Question

A random sample of 1500 home owners in a particular city found 465 home owners who had a swimming pool in their backyard. Find a 95% confidence interval for the true percent of home owners in this city who have a swimming pool in their backyard. Round your final answer to three decimal places.

Answer 1

The 95% confidence interval for the true percent of home owners in this city who have a swimming pool in their backyard is (0.287, 0.333).

Explanation:

In a sample with a number n of people surveyed with a probability of a success of
`\pi`, and a confidence interval
`1-\alpha`, we have the following confidence interval of proportions.

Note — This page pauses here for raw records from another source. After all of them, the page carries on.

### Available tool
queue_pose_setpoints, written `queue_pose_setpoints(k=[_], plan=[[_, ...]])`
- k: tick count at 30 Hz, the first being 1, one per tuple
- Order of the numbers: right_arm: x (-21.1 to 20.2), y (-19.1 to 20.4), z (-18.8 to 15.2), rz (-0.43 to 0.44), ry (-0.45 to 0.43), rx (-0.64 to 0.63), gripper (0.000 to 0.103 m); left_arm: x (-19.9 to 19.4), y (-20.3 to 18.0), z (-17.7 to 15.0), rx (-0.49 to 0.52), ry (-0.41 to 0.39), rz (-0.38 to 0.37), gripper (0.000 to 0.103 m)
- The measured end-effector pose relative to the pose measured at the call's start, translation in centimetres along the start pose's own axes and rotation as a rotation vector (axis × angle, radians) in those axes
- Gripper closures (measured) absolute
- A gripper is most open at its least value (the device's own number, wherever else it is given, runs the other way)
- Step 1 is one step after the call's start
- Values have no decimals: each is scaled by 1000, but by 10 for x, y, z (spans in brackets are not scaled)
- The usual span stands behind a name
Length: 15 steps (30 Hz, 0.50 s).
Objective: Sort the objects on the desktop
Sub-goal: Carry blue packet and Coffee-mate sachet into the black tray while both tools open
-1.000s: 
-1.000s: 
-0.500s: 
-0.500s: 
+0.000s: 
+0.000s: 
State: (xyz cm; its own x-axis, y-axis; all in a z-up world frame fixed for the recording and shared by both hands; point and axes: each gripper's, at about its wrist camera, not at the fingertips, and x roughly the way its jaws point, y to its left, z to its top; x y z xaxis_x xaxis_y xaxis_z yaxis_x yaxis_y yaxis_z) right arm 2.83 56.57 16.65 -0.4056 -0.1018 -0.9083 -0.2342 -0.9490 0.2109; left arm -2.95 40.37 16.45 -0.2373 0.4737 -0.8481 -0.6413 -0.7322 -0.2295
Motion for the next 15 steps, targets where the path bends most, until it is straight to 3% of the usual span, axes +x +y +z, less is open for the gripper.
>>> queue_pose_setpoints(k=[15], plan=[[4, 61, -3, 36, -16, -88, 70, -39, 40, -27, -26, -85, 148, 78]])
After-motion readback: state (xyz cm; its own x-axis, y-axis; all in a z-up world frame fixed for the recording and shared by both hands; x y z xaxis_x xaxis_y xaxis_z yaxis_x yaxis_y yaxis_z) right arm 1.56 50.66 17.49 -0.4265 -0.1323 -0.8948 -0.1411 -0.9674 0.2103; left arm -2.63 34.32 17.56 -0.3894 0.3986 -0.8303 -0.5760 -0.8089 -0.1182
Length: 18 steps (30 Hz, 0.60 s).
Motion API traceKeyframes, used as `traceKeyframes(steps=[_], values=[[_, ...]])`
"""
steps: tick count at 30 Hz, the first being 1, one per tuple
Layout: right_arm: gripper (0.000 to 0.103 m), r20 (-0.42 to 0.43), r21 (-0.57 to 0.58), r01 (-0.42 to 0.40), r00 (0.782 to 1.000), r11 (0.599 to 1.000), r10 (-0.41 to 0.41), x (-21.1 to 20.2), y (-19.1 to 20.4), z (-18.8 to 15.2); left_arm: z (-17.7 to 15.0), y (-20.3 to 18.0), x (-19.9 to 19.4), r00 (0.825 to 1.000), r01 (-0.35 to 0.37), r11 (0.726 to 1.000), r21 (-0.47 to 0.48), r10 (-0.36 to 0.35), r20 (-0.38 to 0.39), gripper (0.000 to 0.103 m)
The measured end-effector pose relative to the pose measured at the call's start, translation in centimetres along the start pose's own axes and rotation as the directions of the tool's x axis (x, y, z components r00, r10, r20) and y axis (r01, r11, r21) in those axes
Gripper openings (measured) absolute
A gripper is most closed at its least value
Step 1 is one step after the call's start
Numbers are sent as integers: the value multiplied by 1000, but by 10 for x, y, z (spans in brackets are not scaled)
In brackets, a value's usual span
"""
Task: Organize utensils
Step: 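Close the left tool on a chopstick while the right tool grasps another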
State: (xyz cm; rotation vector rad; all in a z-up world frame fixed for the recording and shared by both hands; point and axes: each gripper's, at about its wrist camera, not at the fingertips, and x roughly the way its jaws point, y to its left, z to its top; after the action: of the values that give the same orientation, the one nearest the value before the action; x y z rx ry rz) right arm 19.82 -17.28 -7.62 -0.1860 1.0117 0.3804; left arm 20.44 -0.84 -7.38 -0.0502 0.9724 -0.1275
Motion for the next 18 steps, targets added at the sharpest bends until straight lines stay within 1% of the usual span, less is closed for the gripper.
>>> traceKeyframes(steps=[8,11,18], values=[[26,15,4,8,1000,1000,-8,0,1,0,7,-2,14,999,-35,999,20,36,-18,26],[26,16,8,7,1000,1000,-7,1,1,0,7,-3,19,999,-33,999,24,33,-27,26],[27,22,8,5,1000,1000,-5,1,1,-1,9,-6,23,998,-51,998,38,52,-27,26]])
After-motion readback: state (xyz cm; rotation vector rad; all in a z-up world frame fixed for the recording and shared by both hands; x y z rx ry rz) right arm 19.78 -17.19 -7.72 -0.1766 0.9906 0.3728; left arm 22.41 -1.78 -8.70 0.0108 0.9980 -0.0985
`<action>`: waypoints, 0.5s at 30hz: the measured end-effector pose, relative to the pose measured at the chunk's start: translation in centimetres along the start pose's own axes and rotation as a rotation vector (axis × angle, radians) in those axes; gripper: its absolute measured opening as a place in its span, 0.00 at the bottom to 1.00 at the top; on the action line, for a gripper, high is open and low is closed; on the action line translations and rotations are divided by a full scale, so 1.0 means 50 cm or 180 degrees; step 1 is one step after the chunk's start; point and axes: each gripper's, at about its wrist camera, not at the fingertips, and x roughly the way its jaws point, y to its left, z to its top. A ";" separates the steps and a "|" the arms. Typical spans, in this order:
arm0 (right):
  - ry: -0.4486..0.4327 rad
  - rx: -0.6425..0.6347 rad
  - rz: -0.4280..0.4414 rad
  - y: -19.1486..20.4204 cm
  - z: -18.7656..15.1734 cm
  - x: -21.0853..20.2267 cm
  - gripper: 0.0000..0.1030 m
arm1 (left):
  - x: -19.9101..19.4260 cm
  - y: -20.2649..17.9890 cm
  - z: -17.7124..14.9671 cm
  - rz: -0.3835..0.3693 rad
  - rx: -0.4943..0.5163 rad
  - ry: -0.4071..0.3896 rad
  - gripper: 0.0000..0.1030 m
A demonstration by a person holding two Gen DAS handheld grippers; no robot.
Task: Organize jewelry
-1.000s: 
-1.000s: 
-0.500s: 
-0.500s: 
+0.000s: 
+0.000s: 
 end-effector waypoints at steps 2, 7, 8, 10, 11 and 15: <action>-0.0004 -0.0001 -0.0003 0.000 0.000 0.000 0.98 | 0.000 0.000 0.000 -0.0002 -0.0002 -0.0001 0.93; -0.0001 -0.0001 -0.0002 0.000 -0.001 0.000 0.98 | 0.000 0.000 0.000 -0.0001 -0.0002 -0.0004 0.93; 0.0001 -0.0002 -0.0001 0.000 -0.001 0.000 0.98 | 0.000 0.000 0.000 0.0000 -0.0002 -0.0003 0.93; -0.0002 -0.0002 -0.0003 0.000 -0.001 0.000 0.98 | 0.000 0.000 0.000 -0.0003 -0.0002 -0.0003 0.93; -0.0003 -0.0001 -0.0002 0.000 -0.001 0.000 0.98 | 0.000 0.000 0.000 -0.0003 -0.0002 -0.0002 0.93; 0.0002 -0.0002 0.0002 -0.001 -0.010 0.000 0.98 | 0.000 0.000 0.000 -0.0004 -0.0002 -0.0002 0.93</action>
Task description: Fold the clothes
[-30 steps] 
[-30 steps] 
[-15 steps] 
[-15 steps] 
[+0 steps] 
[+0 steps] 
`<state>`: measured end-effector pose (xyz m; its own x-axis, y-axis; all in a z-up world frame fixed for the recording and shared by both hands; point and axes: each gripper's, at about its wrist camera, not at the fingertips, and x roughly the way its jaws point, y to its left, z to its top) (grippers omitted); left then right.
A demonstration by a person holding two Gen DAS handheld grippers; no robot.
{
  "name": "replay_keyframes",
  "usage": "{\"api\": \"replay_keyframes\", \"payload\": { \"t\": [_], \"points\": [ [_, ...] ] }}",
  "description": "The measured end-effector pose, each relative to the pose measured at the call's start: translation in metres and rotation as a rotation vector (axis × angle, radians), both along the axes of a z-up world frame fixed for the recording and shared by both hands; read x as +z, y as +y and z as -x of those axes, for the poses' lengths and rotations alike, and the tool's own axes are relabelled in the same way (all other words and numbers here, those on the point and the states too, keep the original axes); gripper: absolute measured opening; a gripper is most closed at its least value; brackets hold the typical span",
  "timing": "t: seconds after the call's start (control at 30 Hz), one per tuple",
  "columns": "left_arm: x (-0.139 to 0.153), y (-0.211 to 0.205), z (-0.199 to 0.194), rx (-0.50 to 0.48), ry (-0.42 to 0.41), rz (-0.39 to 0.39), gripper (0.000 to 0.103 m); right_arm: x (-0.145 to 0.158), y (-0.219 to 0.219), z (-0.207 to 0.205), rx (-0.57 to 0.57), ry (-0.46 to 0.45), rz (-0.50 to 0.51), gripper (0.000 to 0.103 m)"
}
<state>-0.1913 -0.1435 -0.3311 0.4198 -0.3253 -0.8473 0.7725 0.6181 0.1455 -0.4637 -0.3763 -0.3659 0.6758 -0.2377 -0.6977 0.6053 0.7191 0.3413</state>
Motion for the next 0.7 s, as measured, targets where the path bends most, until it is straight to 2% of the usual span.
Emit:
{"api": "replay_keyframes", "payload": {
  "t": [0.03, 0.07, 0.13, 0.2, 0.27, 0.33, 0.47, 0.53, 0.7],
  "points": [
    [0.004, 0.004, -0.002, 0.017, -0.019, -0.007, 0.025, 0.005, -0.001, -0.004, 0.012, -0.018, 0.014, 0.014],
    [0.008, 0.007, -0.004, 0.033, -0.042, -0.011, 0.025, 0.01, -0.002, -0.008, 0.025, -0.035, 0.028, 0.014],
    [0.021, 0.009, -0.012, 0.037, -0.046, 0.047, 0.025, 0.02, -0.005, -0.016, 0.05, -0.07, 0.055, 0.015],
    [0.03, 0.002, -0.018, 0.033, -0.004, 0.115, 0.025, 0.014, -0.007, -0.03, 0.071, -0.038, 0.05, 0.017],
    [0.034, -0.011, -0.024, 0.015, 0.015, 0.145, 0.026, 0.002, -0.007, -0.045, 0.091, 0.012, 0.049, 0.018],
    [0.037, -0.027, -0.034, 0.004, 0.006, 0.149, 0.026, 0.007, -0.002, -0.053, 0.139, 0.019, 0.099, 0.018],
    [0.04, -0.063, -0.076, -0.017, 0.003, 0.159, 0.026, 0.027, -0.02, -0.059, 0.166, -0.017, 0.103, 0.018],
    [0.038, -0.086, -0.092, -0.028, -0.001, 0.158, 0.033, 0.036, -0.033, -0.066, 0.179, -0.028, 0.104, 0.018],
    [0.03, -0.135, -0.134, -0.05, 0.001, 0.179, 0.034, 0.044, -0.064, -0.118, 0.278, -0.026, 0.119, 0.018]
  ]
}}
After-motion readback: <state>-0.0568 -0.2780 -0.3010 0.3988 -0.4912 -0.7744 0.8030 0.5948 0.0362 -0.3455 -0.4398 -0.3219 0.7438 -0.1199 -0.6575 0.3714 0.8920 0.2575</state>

`\pi \pm z\sqrt{(\pi(1-\pi))/(n)}`

In which

Z is the zscore that has a pvalue of
`1 - (\alpha)/(2)`.

For this problem, we have that:

A random sample of 1500 home owners in a particular city found 465 home owners who had a swimming pool in their backyard. This means that
`n = 1500` and
`\pi = (465)/(1500) = 0.31`.

Find a 95% confidence interval for the true percent of home owners in this city who have a swimming pool in their backyard.

So
`\alpha = 0.05`, z is the value of Z that has a pvalue of
`1 - (0.05)/(2)` = 0.975, so
`Z = 1.96`.

The lower limit of this interval is:

`\pi - z\sqrt{(\pi(1-\pi))/(n)} = 0.31 - 1.96\sqrt{(0.31*0.69)/(1500)} = 0.287`

The upper limit of this interval is:

`\pi - z\sqrt{(\pi(1-\pi))/(n)} = 0.31 + 1.96\sqrt{(0.31*0.69)/(1500)} = 0.333`

The 95% confidence interval for the true percent of home owners in this city who have a swimming pool in their backyard is (0.287, 0.333).